Data provided:
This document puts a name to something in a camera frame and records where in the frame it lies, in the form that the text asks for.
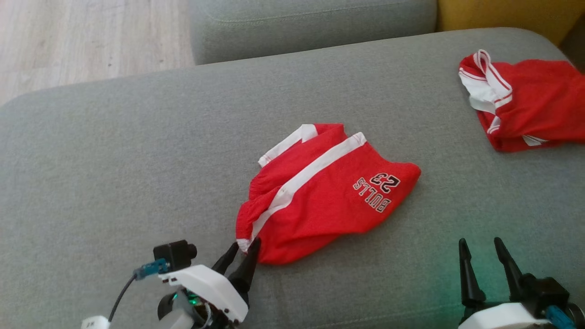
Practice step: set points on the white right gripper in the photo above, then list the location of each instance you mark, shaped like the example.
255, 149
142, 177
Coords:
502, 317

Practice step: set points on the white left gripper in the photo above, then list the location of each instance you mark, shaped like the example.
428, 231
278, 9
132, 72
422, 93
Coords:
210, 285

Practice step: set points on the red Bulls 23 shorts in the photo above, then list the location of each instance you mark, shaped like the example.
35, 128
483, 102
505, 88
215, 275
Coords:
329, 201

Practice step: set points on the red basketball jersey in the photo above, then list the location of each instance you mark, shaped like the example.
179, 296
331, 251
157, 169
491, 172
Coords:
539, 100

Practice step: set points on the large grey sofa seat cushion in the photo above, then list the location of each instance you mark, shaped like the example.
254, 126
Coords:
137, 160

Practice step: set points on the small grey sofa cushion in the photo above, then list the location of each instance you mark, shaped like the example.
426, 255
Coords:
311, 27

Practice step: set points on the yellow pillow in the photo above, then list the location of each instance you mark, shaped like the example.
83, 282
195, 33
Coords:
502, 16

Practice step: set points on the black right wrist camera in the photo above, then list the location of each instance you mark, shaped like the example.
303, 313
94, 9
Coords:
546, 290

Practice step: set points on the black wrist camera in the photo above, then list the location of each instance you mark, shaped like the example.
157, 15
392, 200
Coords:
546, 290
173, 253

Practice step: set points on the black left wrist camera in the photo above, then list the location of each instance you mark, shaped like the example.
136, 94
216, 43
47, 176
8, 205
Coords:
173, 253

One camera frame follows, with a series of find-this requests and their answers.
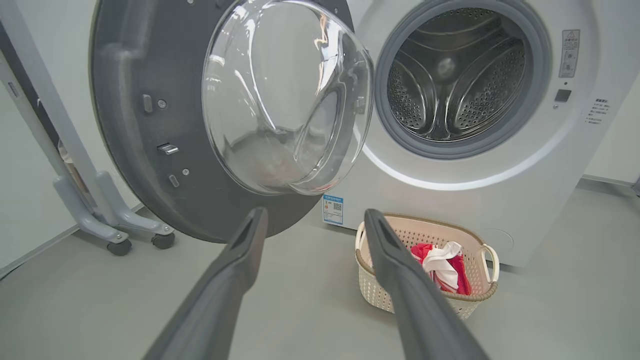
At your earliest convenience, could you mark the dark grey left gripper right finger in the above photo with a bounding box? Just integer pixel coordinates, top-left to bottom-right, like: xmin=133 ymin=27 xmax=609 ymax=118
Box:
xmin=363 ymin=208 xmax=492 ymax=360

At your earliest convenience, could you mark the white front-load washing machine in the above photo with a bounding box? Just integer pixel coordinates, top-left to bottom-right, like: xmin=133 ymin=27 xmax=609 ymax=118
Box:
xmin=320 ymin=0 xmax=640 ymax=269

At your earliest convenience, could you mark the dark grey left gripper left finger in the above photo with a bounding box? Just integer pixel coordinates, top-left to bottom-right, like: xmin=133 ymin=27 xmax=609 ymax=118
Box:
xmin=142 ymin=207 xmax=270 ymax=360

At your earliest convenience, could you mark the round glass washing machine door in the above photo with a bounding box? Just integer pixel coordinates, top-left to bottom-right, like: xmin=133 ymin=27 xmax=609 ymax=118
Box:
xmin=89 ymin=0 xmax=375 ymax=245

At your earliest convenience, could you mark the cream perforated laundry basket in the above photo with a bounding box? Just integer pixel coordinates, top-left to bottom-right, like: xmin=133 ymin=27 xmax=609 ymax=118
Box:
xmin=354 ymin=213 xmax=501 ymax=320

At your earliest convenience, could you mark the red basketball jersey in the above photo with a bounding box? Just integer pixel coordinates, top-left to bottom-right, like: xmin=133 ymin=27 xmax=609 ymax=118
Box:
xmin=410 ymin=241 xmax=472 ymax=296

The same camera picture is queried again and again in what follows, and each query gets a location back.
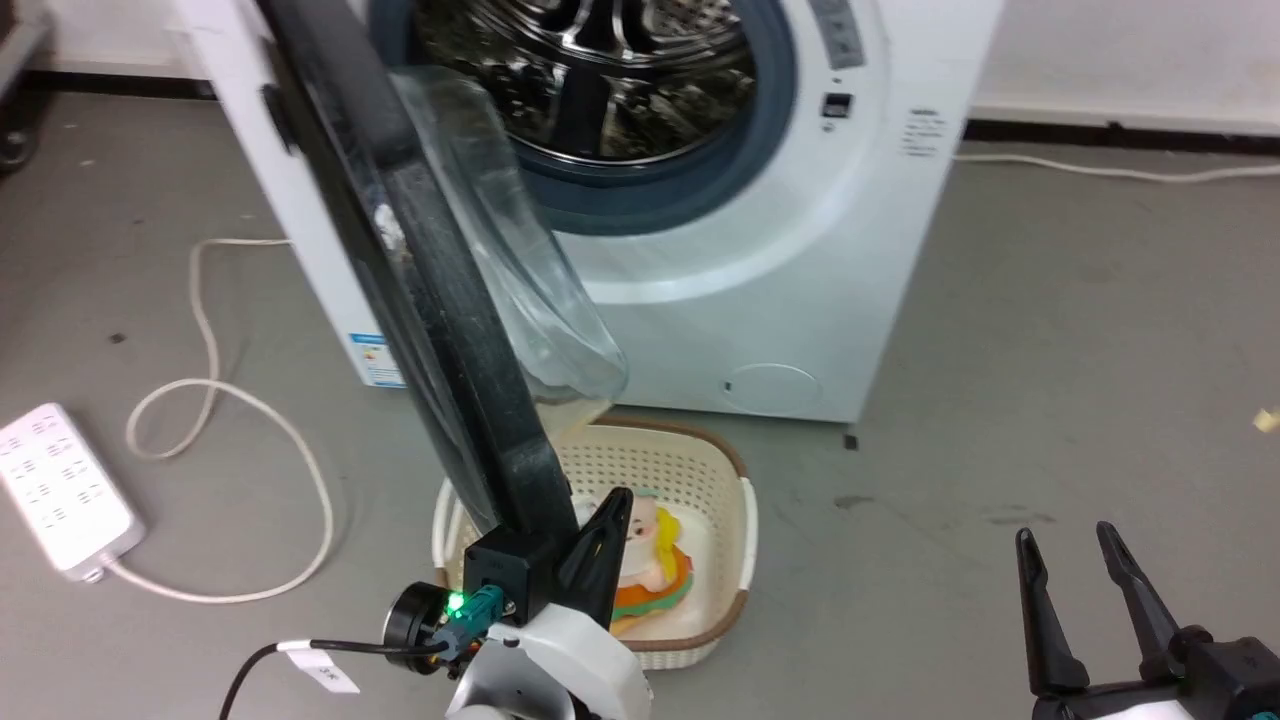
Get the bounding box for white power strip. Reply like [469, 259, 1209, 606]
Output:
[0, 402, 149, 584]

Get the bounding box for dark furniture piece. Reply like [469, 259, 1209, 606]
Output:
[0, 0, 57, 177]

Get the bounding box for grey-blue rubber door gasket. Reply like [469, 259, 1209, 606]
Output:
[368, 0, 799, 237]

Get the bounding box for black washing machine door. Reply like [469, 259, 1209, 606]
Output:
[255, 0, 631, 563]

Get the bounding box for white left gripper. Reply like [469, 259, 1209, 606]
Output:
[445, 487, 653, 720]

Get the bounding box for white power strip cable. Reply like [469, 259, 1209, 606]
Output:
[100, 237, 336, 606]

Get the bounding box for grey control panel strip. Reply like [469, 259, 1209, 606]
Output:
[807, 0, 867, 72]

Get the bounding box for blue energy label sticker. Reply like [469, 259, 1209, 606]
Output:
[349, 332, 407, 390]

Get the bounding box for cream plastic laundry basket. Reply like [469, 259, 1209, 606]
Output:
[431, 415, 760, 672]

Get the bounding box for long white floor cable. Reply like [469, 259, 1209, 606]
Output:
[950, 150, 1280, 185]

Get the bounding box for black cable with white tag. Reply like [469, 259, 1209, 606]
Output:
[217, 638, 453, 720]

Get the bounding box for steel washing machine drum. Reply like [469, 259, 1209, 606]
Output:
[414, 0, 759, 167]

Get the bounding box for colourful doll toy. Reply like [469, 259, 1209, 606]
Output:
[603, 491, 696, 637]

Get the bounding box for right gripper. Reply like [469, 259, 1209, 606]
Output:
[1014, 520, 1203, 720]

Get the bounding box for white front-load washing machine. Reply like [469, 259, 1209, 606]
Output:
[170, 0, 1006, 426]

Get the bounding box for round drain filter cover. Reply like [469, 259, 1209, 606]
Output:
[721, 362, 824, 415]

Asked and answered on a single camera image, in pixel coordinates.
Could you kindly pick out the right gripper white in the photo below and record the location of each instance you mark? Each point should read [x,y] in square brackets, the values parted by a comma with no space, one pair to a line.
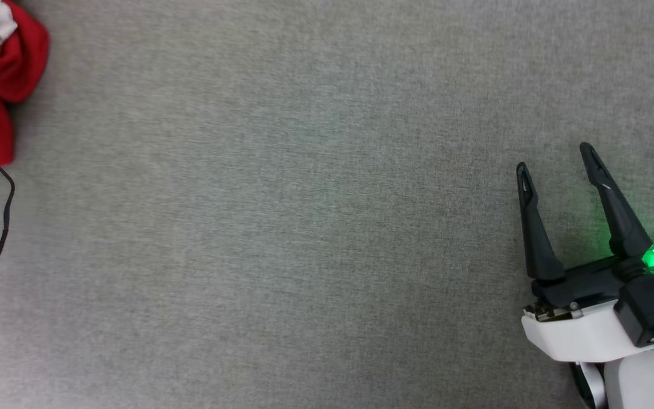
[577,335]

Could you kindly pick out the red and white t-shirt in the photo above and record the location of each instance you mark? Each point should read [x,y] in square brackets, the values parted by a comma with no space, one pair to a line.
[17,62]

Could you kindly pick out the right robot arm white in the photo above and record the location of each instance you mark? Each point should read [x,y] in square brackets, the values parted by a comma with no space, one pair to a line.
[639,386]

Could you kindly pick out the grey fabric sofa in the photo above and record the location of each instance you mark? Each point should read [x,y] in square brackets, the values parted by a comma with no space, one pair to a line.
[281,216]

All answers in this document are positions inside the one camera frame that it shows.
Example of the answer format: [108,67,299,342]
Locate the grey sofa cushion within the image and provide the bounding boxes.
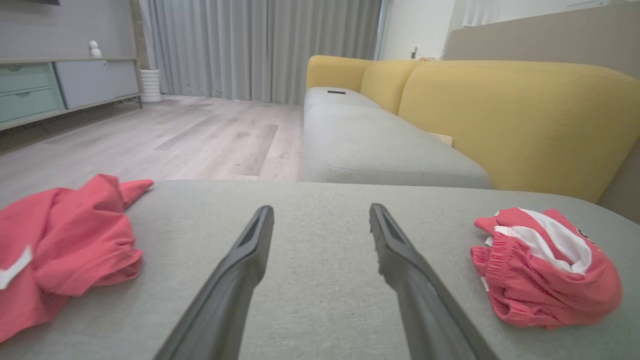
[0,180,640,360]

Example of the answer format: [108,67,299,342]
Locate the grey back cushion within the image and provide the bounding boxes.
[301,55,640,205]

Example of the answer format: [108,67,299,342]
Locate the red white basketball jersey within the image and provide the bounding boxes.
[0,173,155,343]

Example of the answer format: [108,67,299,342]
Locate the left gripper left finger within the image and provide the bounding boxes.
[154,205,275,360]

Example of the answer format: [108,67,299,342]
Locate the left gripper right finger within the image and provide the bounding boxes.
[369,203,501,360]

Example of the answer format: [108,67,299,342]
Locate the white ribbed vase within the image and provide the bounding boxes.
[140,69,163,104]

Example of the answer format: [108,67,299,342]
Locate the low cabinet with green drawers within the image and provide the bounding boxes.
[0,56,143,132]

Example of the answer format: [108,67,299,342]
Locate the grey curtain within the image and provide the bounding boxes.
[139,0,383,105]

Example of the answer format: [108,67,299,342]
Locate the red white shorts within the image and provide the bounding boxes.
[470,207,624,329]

...

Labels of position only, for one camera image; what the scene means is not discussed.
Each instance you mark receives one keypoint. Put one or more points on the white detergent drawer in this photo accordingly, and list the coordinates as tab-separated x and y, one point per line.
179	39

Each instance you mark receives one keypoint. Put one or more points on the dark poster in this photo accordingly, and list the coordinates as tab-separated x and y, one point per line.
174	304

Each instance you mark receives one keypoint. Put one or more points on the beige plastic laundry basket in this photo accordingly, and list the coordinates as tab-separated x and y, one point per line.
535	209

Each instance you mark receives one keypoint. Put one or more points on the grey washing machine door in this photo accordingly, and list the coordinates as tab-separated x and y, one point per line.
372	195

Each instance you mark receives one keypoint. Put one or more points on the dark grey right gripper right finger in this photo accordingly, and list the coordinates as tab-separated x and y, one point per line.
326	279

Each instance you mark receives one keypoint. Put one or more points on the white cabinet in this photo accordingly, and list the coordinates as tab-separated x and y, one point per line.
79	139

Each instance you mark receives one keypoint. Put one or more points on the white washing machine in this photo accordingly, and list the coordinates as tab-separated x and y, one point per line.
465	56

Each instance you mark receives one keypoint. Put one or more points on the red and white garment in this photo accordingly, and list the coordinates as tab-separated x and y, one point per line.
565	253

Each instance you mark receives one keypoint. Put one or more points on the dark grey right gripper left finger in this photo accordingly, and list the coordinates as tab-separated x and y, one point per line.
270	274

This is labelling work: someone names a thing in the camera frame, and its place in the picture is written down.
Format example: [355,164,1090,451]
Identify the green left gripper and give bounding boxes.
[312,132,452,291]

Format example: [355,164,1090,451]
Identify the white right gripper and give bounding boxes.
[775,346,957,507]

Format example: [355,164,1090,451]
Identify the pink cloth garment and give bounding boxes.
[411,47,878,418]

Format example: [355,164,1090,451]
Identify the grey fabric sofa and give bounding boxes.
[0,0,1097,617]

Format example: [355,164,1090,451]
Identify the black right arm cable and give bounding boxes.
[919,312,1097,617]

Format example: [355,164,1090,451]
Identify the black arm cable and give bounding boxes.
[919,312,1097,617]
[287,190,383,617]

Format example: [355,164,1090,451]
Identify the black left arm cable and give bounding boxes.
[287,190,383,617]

Work request: Looking through the data above, copy out each line in which the string "document" occurs.

Task output:
This document puts a name to something in a camera frame and records where in the frame it lies, in the form that the text asks for.
All answers in this document are positions inside the one camera frame that it shows.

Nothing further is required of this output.